Thanks for all the help everyone. I got some of the Ivemectin horse paste yesterday and gave it to "most" of my crew (minus some of the ones that are in the house) as a precautionary. Of course the ONE that needed it the most is also the one that wouldn't eat the darn bread w/ the medicine on it so if I have to cull it I will, just wanted to give him a fighting chance first but I'm also not willing to risk the health of the rest of my crew.
I guess I should of went the injectable route and just put some drops behind his ears but I was hoping to avoid the $50 price tag considering I do not plan on doing this ALL the time. I will definetly start using pumpkin seeds but was more concerned w/ the ear/fur mites.

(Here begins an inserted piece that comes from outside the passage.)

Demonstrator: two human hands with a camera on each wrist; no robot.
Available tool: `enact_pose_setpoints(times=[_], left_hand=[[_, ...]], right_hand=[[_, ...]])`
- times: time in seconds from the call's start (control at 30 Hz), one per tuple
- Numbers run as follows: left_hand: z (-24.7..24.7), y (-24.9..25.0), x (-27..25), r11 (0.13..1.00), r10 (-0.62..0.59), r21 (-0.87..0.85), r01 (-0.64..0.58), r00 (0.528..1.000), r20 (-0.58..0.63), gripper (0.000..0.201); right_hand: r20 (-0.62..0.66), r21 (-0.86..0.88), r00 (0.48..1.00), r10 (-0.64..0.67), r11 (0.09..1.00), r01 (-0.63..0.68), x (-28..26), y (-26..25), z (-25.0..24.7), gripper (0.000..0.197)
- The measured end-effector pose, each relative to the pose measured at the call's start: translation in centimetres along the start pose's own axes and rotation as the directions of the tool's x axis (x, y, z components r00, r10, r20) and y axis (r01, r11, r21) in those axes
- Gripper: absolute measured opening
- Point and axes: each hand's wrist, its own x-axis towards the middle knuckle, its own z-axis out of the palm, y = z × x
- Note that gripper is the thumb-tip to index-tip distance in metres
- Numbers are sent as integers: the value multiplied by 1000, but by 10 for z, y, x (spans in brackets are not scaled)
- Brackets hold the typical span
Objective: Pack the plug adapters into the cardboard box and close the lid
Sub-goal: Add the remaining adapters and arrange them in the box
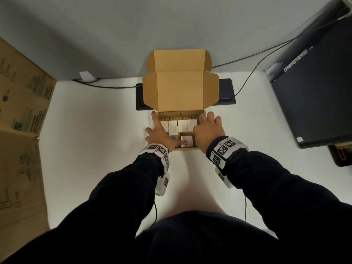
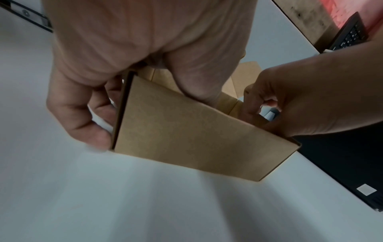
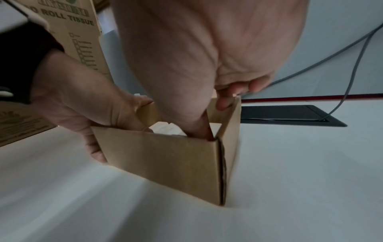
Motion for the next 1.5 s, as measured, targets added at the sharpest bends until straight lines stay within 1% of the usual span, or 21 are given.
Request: enact_pose_setpoints(times=[0.17,0.3,0.47,0.53,0.63,0.73,0.8,0.93,1.0,1.07,1.1,1.13,1.17,1.2,1.23,1.27,1.3,1.33,1.37,1.43,1.5], left_hand=[[1,-4,1,999,19,-26,-19,1000,3,155],[0,0,0,999,-2,-36,2,1000,4,153],[0,-3,3,1000,12,-26,-12,1000,19,153],[0,-4,3,999,27,-21,-26,999,25,154],[-1,-3,3,999,34,-12,-33,999,28,154],[-2,-2,2,999,38,-10,-38,999,24,153],[-2,0,2,999,22,-24,-22,999,34,152],[-6,4,-1,999,24,-27,-23,999,45,147],[-12,1,-3,995,77,-63,-74,995,55,133],[-24,1,-4,988,106,-119,-99,993,50,121],[-31,0,-3,982,109,-156,-104,994,27,118],[-38,-1,-2,971,115,-208,-115,993,-13,111],[-46,-1,-1,948,123,-288,-140,990,-75,100],[-54,-3,4,908,129,-379,-176,981,-147,85],[-63,-3,7,861,125,-466,-204,973,-194,70],[-72,-2,10,817,130,-534,-219,971,-199,61],[-80,2,12,779,144,-587,-219,974,-172,57],[-86,6,13,750,182,-623,-223,975,-130,58],[-91,12,13,733,207,-643,-222,973,-100,61],[-96,25,10,714,211,-662,-227,972,-105,70],[-97,32,8,714,157,-668,-209,978,-137,79]], right_hand=[[-73,41,996,58,998,-55,-2,8,9,9],[-118,156,983,138,981,-119,0,13,18,25],[-42,341,978,205,923,-179,3,16,25,28],[-22,361,977,214,913,-191,3,16,29,27],[-37,349,978,206,920,-180,3,13,31,21],[17,448,974,226,869,-210,2,11,36,13],[57,492,967,248,836,-243,1,10,40,13],[32,528,972,234,822,-215,-1,12,41,14],[-105,656,959,263,743,-132,-4,17,42,17],[-249,828,894,373,560,-3,-10,21,39,24],[-243,898,858,452,439,23,-12,23,35,30],[-175,955,835,521,296,15,-11,26,28,37],[-60,992,828,557,128,-15,-8,30,21,45],[56,998,831,553,-44,-38,-4,35,13,52],[136,982,841,523,-185,-44,3,41,5,57],[172,958,857,485,-284,-32,9,47,-2,57],[173,944,873,456,-330,-15,14,52,-9,50],[150,948,884,444,-319,-1,18,54,-17,42],[120,959,889,442,-283,11,21,56,-23,37],[76,975,894,441,-219,25,22,56,-30,41],[75,982,896,437,-188,10,20,55,-31,56]])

I am by no means constantly medicating my rabbits for no reason and creating super bugs. I had thought this was a nice and helpful friendly forum but it seems that no matter what there are those who are just flat out ready to attack regardless of the intentions.

I really appreciate all the helpful advice. I have just started out and have a nice herd going, had a litter of 8 flemish giants (all sold before I could cull any) and now I have a litter of 4 red NZ's and 4 NZW's and have not listed ANY because I want to cull some but yesterday at the feed store I had the lady ask me if I had any NZW's because a customer wants to trade bloodlines, I WILL get to cull atleast one LOL.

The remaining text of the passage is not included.